• **TASK REQUIREMENTS**: Taking the line that contains "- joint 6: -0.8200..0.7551" as the start and the last line of the data as the end, repeat exactly every line in that span, but no pictures.

★ ★ ★

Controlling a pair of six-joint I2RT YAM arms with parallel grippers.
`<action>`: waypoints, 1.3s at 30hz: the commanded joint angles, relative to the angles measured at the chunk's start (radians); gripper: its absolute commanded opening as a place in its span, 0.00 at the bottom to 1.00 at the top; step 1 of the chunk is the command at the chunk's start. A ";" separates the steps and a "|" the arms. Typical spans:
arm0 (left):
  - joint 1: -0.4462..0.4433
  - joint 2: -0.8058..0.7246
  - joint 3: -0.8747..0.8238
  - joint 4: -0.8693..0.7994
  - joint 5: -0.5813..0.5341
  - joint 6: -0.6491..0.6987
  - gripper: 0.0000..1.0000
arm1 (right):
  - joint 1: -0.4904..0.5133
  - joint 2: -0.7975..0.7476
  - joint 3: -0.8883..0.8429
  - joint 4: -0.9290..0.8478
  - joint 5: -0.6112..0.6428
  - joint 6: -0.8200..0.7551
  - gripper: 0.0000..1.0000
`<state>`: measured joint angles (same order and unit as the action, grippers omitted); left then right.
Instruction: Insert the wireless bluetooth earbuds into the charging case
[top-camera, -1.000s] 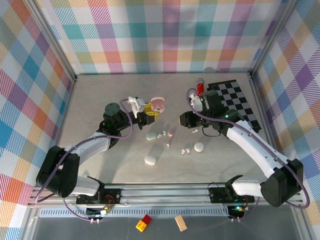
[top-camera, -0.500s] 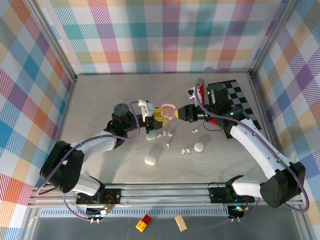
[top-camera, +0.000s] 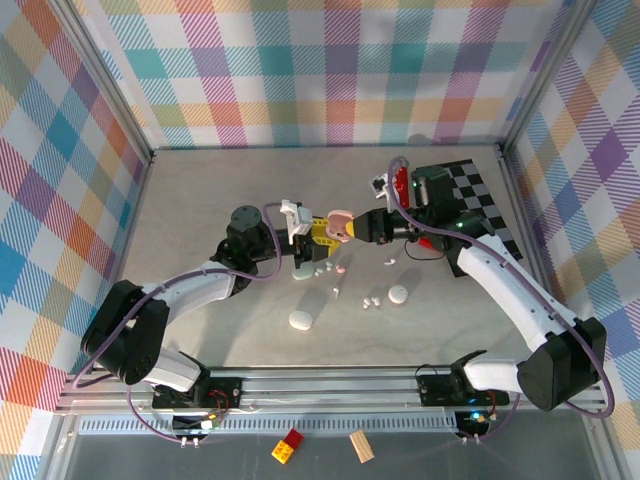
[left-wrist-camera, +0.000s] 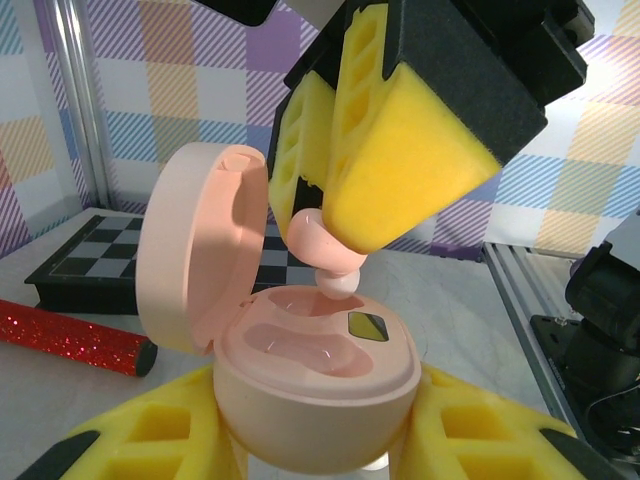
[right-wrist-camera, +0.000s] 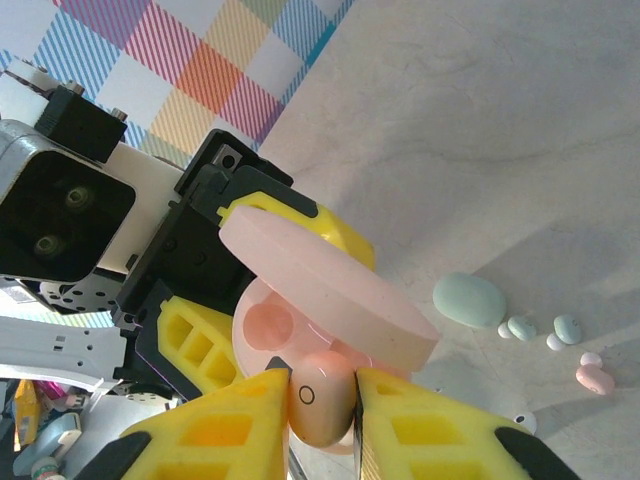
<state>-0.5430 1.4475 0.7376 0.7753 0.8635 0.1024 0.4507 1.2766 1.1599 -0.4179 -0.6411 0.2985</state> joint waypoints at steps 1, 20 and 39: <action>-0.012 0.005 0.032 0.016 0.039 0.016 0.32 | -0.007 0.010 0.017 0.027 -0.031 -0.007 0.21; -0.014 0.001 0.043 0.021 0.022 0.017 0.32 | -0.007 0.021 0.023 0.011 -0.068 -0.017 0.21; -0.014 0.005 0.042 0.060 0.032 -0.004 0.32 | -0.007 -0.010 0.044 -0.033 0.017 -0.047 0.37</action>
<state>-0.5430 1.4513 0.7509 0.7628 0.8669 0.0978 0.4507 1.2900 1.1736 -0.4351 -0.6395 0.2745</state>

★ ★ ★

• **TASK SOLUTION**:
  - joint 6: -0.8200..0.7551
  - gripper: 0.0000..1.0000
`<state>`: measured joint angles (same order and unit as the action, grippers omitted); left then right.
Instruction: Insert the wireless bluetooth earbuds into the charging case
[top-camera, -1.000s] 
[top-camera, -0.500s] 
[top-camera, +0.000s] 
[left-wrist-camera, +0.000s] 
[right-wrist-camera, +0.000s] 
<state>-0.5430 1.4475 0.7376 0.7753 0.8635 0.1024 0.4507 1.2766 1.1599 -0.4179 -0.6411 0.2985</state> joint waypoints at steps 1, 20 and 39: <action>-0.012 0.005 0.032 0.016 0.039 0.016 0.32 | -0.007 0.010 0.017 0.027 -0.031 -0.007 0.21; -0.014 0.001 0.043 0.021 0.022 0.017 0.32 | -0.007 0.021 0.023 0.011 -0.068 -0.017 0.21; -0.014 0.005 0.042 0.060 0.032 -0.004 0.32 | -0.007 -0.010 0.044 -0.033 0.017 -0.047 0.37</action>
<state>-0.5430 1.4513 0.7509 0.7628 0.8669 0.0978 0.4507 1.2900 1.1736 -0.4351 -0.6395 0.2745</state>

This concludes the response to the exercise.